Mr. Hackman, Again, w/ all due respect (to borrow Mr. Friesen's words), do you have any ties to the pharmaceutical compaines? Any at all? I'm just curious. A simple "yes" or "no" would suffice. FYI: I've never seen a "high dropout rate" with diuretics. Never. And I've talked to several colleagues. They too have never heard of such a thing. My thoughts: Yet another poorly designed study to get someone academic recognition or to convince others to write more Norvasc prescriptions.
# 14 of 15
February 17, 2006 10:09 (EST)
D Hackam
no ties
I have no ties to industry. Also, the senior author on the study had nearly 100 medline listed publications to his credit at the time of this paper's release, so I hardly think this was resumé-building work.
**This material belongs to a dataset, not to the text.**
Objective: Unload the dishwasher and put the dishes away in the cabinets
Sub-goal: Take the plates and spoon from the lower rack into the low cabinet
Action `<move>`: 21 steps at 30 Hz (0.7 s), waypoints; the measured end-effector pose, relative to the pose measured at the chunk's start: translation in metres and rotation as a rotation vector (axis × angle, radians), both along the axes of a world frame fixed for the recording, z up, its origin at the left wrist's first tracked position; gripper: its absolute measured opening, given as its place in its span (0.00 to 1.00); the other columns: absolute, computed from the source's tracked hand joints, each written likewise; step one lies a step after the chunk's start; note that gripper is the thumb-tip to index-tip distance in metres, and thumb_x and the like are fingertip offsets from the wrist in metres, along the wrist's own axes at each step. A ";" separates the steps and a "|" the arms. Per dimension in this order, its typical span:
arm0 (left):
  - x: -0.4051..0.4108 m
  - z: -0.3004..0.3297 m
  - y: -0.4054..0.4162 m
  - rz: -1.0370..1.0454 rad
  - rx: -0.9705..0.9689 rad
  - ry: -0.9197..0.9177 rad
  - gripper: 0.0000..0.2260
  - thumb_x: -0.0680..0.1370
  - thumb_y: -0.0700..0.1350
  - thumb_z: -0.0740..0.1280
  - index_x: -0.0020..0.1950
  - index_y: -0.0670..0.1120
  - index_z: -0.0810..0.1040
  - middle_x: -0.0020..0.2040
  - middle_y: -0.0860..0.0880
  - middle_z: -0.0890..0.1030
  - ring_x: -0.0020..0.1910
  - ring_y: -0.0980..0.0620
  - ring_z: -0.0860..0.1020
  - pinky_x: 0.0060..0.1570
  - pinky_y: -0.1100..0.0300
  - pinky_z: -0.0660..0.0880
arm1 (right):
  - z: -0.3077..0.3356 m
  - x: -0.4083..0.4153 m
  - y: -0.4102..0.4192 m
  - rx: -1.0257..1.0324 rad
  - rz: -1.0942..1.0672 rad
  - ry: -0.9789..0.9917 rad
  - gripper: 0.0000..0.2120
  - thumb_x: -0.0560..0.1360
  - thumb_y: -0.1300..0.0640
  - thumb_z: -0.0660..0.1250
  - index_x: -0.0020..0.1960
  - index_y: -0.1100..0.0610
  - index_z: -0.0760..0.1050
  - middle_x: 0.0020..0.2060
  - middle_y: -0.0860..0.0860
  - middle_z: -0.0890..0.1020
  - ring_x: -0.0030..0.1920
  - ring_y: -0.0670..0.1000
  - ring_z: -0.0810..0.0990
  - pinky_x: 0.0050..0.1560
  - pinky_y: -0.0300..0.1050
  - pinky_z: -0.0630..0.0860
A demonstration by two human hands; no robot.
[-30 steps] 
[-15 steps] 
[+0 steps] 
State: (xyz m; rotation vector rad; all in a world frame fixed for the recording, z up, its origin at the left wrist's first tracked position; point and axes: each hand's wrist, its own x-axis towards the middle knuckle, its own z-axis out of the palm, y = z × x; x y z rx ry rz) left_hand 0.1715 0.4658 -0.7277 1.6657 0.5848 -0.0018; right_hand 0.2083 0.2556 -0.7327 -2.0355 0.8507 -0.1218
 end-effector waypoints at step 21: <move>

Ad hominem attacks are interesting but do not add to the intellectual calibre of this debate.
# 15 of 15
February 27, 2006 01:29 (EST)
Sanjeev Vaderah
drop out...
A study done by a medline search using key words 'persistence', 'persistence to therapy', 'compliance' and 'adherence', and these were each linked with 'hypertension', may or may not be a resume builiding effort , but it does little to further medical knowledge. It would be a feeble minded phusucuan who would alter his practice based on such information.